Among these, Aoda Biotech collaborated with Professor He Yuxian from the Institute of Pathogen Biology, Chinese Academy of Medical Sciences and Peking Union Medical College—a recipient of the National Science Fund for Distinguished Young Scholars and the State Council’s Special Government Allowance—to develop a novel coronavirus fusion-inhibiting peptide, for which a Chinese invention patent has been filed. This peptide (AOD1537) demonstrated exceptionally high membrane fusion inhibitory activity in pseudovirus assays, with an IC50 as low as 1.5 nM. In evaluations of fusion inhibition mediated by the SARS-CoV-2 S protein, the IC50 was further reduced to merely 0.3 nM, reaching the picomolar (pM) range.
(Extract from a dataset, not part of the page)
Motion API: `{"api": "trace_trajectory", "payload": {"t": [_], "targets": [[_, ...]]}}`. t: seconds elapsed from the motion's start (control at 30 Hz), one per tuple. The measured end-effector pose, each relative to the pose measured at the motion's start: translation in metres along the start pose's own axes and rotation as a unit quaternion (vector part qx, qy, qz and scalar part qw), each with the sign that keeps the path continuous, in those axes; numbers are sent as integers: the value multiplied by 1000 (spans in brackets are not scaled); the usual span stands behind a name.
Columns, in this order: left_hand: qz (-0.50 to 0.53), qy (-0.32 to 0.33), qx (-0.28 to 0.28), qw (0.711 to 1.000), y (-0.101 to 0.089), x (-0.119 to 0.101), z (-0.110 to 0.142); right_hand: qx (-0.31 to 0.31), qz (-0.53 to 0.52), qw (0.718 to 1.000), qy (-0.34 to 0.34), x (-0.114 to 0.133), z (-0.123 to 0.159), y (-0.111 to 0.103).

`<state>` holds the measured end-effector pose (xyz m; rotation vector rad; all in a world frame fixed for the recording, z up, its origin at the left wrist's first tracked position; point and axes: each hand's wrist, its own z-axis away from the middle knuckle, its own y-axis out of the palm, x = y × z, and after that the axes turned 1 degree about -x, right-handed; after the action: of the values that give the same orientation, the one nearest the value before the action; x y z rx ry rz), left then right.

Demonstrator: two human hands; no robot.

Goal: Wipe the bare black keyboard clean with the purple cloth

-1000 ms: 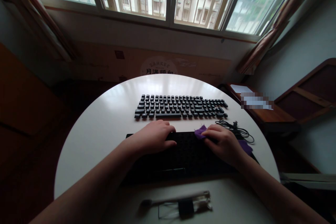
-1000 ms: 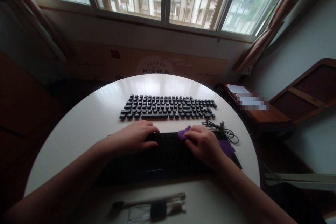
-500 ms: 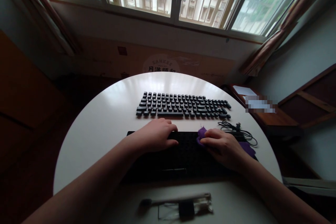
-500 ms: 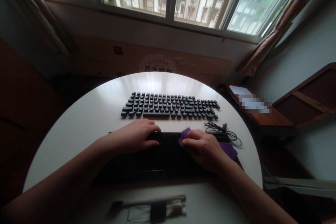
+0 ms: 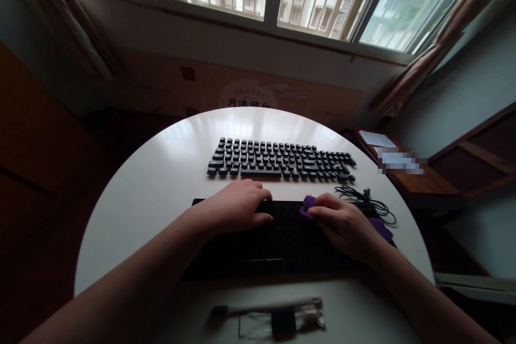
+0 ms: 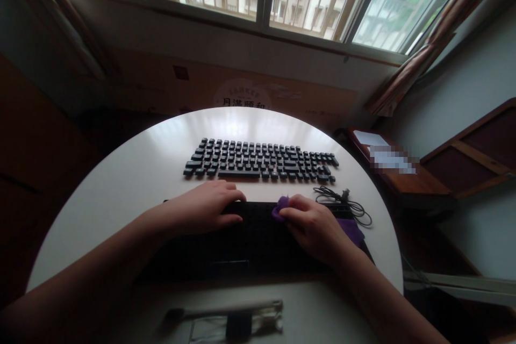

The potent inhibitory activity against live SARS-CoV-2 observed in the P3 laboratory further underscores the excellent performance of AOD1537, with an IC50 value of merely 7.7 nM. Among the inhibitors reported both domestically and internationally, it is classified as a highly active compound against SARS-CoV-2. Currently, the nebulized inhalation formulation of AOD1537 is undergoing preclinical pharmacodynamic evaluation. Professor He Yuxian stated that AOD1537 was designed based on the HR2 region of the S2 subunit of the SARS-CoV-2 spike (S) protein. It exerts its antiviral effect by binding to specific sequences of the HR1 region to form heteromeric complexes, thereby inhibiting viral fusion with target cells at the initial stage of virus-cell membrane fusion.
In conclusion, Dr. Yu Haining further stated that, due to the inherent pharmacological characteristics of natural peptides, peptide drugs are typically developed as receptor agonists. However, major diseases such as cancer and autoimmune disorders are often associated with enzyme inhibitors or receptor inhibitors; therefore, peptide inhibitors will also be incorporated into Aoda Biotech’s long-term development strategy, and the company has already initiated relevant research projects. To accelerate the advancement of Aoda’s innovative peptide drugs into Phase I clinical trials, Chen Qingyi, Vice President in charge of investment and financing at Aoda Biotech, announced that the company’s first round of financing is currently under planning.